TASK DETAILS> Write only the count of lines that hold the word "outline" in the listing.

---

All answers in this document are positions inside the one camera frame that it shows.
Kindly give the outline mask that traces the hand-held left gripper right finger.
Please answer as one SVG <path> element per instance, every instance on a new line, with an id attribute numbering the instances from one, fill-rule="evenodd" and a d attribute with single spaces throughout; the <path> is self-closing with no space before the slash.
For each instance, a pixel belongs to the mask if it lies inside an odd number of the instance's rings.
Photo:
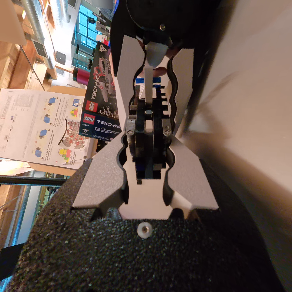
<path id="1" fill-rule="evenodd" d="M 164 179 L 164 203 L 184 219 L 197 217 L 196 210 L 219 208 L 199 158 L 174 135 L 170 135 Z"/>

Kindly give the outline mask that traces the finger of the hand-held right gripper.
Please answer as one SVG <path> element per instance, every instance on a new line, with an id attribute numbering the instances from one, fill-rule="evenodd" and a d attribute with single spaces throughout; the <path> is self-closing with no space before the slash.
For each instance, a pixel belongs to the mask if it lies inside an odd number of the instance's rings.
<path id="1" fill-rule="evenodd" d="M 124 35 L 117 75 L 116 102 L 121 131 L 125 131 L 130 100 L 134 96 L 134 79 L 143 66 L 145 53 L 137 39 Z"/>
<path id="2" fill-rule="evenodd" d="M 194 49 L 181 49 L 167 63 L 167 97 L 170 103 L 170 124 L 175 136 L 193 92 Z"/>

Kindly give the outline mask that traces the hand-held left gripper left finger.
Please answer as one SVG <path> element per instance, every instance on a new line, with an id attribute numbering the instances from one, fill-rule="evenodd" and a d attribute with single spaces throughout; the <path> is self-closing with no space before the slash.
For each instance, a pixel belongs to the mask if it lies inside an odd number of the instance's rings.
<path id="1" fill-rule="evenodd" d="M 127 138 L 121 132 L 92 159 L 72 205 L 75 209 L 119 208 L 129 201 L 129 185 L 124 164 Z"/>

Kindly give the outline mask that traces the black toy brick model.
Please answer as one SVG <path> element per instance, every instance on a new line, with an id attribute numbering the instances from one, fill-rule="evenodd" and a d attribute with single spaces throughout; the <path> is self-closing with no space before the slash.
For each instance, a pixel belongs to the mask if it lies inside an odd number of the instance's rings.
<path id="1" fill-rule="evenodd" d="M 136 170 L 138 185 L 142 180 L 160 180 L 161 170 L 166 168 L 166 153 L 172 134 L 167 98 L 161 92 L 160 77 L 153 77 L 155 96 L 151 104 L 140 98 L 143 78 L 136 78 L 135 94 L 129 102 L 129 116 L 126 123 L 127 143 Z"/>

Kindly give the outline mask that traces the printed task sheet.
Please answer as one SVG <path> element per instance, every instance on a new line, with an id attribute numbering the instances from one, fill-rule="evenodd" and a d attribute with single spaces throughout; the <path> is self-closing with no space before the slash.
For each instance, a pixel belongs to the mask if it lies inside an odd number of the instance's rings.
<path id="1" fill-rule="evenodd" d="M 83 101 L 81 95 L 1 89 L 1 157 L 78 169 L 90 148 L 90 138 L 79 134 Z"/>

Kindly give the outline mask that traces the maroon tumbler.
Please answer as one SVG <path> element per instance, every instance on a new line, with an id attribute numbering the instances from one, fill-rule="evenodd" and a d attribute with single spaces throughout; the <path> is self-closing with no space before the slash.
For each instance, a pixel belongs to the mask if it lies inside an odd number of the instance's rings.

---

RESPONSE BELOW> 6